Of greater clinical significance is the increased incidence of fractures, which is 2 to 4 times higher than that of similar glucocorticoid-naive patients.^1,11 Overall estimates of fractures during long-term steroid therapy range from 30% to 50%.^1,4,5 Ultimately, all fracture types can result in skeletal deformities that cause extreme pain, exacerbate the primary autoimmune or inflammatory disease state, and represent a tremendous financial burden.⁶ Most alarming is the estimated incidence of mortality following a hip fracture in patients requiring long-term corticosteroids, which ranges from 5% to 9% in men older than 50 years and from 1% to 3% in age-matched women.¹

Pathophysiology Of CIO

Glucocorticoids decrease bone formation and increase bone resorption through a number of different mechanisms that are beyond the scope of our article. However, a brief overview is warranted to better understand the role bisphosphonates have in the treatment of steroid-induced osteoporosis. On a cellular level, glucocorticoids directly inhibit osteoblast function at the glucocorticoid receptor. This inhibition results in decreased replication, differentiation, proliferation, and life span of the osteoblasts.^2,4,11 Subsequently the total amount of bone restored during each remodeling cycle is decreased by 30%, leading to a reduced mean wall thickness.^1,4,5 Also, glucocorticoids enhance the activity and increase the number of osteoclasts, leading to a greater number of active resorption surfaces.^2,11

Additionally, steroid-treated patients demonstrate a dose-dependent malabsorption of calcium due to direct impairment of the intestinal cell calcium transport process.^3,8 This decreased calcium absorption is often evident within the first 2 weeks of therapy.^4,8 Then a secondary hyperparathyroidism ensues and urinary calcium excretion becomes double that of non-steroid-treated patients.^3,4 Gonadal hormones—potent regulators of bone metabolism—are secreted to a much lower extent in patients treated with glucocorticoids.³ Treated men in particular have circulating testosterone concentrations of only 50% of those in a control group.⁴

Corticosteroids also reduce levels of prostaglandin E2, insulin-like growth factors, phosphate, type I collagen, and noncollagens including osteocalcin.^4,5 Finally, muscle atrophy and subsequent wasting may be the most observable result of glucocorticoid treatment, resulting in less of the mechanical stimuli required to generate new bone formation.^1,5,11

BMD Assessment and Preventive Measures

Although the risk of CIO and increased fracture risk is well cited, only 62% of surveyed physicians in one study¹² rated osteoporosis as one of the 3 most significant side effects discussed with patients taking high-dose steroids, and 2 cohort studies^13,14 found only a 5.6% and a 14% prescription rate for preventative medications when patients were prescribed glucocorticoids. Perhaps this mediocre reaction from primary care providers results from a shortage of clinical evidence to support preventive measures. Ideally, clinical decisions should be made using data concerning fracture risk reduction. Unfortunately, studies have not been sufficiently powered to assess fracture risk reduction, making it difficult to base therapeutic decisions on patient-oriented outcomes. The primary outcome assessed is the difference in percentage change from baseline in the BMD of the lumbar spine, femoral neck, and femoral trochanter between the treatment and placebo groups. It is important to recognize that the percentage change in BMD is a surrogate marker and has not been shown to directly correlate with decreased fracture risk.
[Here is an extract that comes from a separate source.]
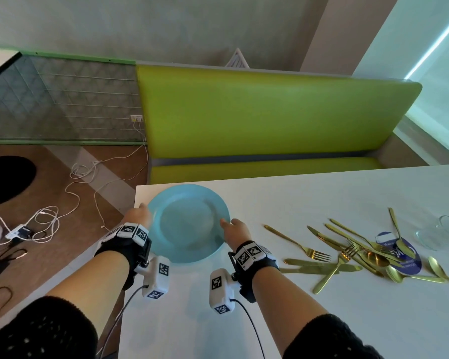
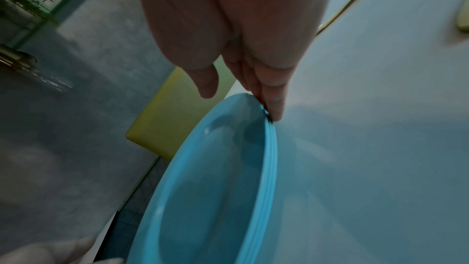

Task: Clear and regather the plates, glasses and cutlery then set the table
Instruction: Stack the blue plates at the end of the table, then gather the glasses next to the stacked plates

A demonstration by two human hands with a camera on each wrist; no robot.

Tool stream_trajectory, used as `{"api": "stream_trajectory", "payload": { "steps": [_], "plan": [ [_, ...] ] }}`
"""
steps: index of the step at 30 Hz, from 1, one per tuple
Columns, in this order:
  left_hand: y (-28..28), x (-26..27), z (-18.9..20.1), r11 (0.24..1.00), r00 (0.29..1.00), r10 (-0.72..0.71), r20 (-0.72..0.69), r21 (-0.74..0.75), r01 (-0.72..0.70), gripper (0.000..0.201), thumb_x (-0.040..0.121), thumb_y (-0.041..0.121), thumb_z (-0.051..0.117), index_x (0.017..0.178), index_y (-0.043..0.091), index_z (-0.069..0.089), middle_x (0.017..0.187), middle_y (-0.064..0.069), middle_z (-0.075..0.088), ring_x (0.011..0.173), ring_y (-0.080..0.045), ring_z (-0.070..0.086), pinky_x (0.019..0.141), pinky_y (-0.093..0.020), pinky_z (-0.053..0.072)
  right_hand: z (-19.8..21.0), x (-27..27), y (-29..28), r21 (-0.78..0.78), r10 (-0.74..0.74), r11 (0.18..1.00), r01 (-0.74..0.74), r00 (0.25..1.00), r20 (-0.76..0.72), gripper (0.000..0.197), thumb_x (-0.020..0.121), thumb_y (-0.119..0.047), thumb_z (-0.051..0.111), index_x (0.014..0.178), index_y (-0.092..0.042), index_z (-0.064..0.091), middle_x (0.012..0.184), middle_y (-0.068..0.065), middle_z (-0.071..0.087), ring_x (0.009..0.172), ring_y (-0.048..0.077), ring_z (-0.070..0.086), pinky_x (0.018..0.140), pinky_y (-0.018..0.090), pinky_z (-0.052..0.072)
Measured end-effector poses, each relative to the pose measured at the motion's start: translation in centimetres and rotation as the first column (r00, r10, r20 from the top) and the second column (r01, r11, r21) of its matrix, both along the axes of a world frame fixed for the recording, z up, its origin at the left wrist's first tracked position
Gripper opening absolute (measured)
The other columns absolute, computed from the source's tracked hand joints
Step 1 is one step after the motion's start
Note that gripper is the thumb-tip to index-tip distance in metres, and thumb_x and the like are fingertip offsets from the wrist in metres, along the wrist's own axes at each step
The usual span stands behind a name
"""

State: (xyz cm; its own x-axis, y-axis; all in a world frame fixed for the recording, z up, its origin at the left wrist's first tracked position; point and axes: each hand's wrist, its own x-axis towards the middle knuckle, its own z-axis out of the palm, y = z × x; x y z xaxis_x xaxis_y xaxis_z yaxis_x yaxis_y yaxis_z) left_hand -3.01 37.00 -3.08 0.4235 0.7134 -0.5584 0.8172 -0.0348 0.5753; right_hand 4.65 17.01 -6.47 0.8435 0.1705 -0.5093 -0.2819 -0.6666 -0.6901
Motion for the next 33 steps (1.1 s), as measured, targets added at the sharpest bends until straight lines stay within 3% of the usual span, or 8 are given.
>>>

Other factors, such as bone strength and rate of turnover, may also contribute to fragility.

A BMD taken at one site, such as vertebrae or hip, correlates with risk of fracture at other sites; the best predictor of fracture, however, seems to be a BMD at the site in question.¹⁵ Patients at risk for CIO may have a comparatively higher risk of fracture at a given bone density than patients at risk for osteoporosis from other causes.¹⁶ A decrease in BMD of 1 SD below the mean of that of healthy adults aged 35 years will lead to a 1.5-fold to 3-fold increase in fracture risk,¹⁵ but this same bone density measure in the same woman taking corticosteroids may underestimate her risk of fracture.¹⁷

Presently the gold standard for BMD measurement is dual energy X-ray absorptiometry (DEXA). At this time, anteroposterior DEXA is recommended of both the lumbar spine and femoral neck for patients at risk for CIO.^17,18 If only one site can be obtained, the recommended site depends on the age of the patient. The lumbar spine is the site of choice for men and women younger than 60 years, while the femoral neck should be evaluated in men and women 60 years and older.¹⁸

Practice Guidelines

Two current sets of guidelines on the management of CIO are presently available: the recommendations of the 1998 United Kingdom (UK) Consensus Group¹⁷ and the 1996 American College of Rheumatology (ACR) Task Force on Osteoporosis Guidelines.¹⁸ Prevention and treatment options include risk factor modification (smoking cessation, fall prevention, and so forth) adequate calcium (1500 mg/day) and vitamin D3 intake (800 IU/day), hormone replacement when appropriate, bisphosphonates, and calcitonin (Figure). Other less-proven therapies such as thiazide diuretics, anabolic steroids, and fluoride are considered.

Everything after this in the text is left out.